The Panoptic Studio supercharges the research. Currently, it is being used to improve body, face and hand detectors by jointly training them.
According to scientists, the methods of tracking 2D human’s body language and motion open up new ways for people and machines to interact with each other. It also could enable people to use machines to better understand the world around them.
Yaser Sheikh, an associate professor of robotics, said, “The ability to recognize hand poses, for instance, will make it possible for people to interact with computers in new and more natural ways, such as communicating with computers simply by pointing at things.”
Identifying the difference of non-verbal communication between individuals allows robots to serve in social spaces. This allows robots to notice what people around them are doing, what moods they are in and whether they can be interrupted.
For example, a self-driving car could get an early warning that a pedestrian is about to step into the street by monitoring body language. In this way, enabling machines to understand human behavior also could enable new approaches to behavioral diagnosis and rehabilitation for conditions such as autism, dyslexia, and depression.

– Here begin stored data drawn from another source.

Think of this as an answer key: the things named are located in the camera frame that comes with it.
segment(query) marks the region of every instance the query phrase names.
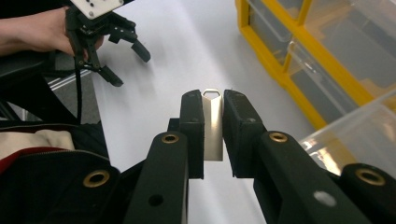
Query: white table surface
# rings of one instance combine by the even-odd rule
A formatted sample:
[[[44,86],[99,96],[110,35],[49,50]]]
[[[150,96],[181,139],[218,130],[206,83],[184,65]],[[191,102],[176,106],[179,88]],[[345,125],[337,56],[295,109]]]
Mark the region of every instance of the white table surface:
[[[147,157],[153,137],[179,117],[187,91],[240,91],[268,130],[297,140],[314,131],[239,33],[234,1],[136,0],[115,12],[136,22],[151,53],[143,63],[122,40],[98,50],[102,65],[124,82],[116,88],[92,76],[110,160],[121,171]],[[232,178],[226,151],[223,162],[205,162],[204,180],[190,180],[189,201],[192,224],[264,223],[252,180]]]

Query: black cable
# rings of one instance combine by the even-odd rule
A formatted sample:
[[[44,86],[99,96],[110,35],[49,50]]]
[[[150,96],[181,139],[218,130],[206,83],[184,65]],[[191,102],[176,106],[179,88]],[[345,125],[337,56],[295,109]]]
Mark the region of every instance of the black cable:
[[[81,124],[81,113],[82,113],[81,71],[76,65],[75,65],[75,71],[76,71],[76,89],[77,89],[77,122],[78,124]]]

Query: finger
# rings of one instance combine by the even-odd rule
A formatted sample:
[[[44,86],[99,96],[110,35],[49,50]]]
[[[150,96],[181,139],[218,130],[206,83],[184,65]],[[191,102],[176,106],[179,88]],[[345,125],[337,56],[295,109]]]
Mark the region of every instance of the finger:
[[[70,56],[75,56],[69,39],[66,36],[61,36],[57,38],[57,41],[55,42],[55,48]]]
[[[105,39],[105,37],[104,37],[104,36],[101,36],[101,37],[96,41],[96,43],[95,43],[95,48],[96,48],[96,49],[99,49],[99,48],[103,45],[104,39]]]
[[[84,49],[84,60],[87,61],[90,59],[90,56],[88,54],[88,51],[86,49]]]

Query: red fabric
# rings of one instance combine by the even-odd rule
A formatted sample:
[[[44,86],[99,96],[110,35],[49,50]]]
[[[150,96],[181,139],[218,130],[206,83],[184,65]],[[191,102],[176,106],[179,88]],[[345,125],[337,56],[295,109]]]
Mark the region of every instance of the red fabric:
[[[28,147],[21,149],[0,160],[0,174],[2,174],[20,156],[42,153],[42,152],[65,151],[65,150],[66,149],[59,147]]]

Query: yellow frame
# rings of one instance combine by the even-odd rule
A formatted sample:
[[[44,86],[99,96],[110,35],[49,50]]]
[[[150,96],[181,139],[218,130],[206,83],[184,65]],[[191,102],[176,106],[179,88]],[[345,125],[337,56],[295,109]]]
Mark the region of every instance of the yellow frame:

Scientists, for now, released their computer code for both multiperson and hand pose estimation. Although, no doubt that tracking lots of people in real time presents a number of challenges. For example, particularly in social situations where they may be in contact with each other.
Scientists for that purpose took a bottom-up approach, which first localizes all the body parts in a scene, arms, legs, faces, etc. They then associate those parts with particular individuals.
Hanbyul Joo, a Ph.D. student in robotics said, “The challenges for hand detection are even greater. As people use their hands to hold objects and make gestures, a camera is unlikely to see all parts of the hand at the same time. Unlike the face and body, large datasets do not exist of hand images that have been laboriously annotated with labels of parts and positions.”
The image that shows only part of the hand often comes with another image from a different angle with a full or complementary view of the hand. Here, particularly scientists used CMU’s multicamera Panoptic Studio.
Joo said, “A single shot gives you 500 views of a person’s hand, plus it automatically annotates the hand position. Hands are too small to be annotated by most of our cameras. Thus for this study, we used just 31 high-definition cameras, but still were able to build a massive data set.”
Shiekh said, “Now, we’re able to break through a number of technical barriers primarily as a result of that NSF grant 10 years ago. We’re sharing the code, but we’re also sharing all the data captured in the Panoptic Studio.”
Sheikh and his colleagues will present reports on their multi-person and hand pose detection methods at CVPR 2017. CVPR is the Computer Vision and Pattern Recognition Conference July 21-26 in Honolulu.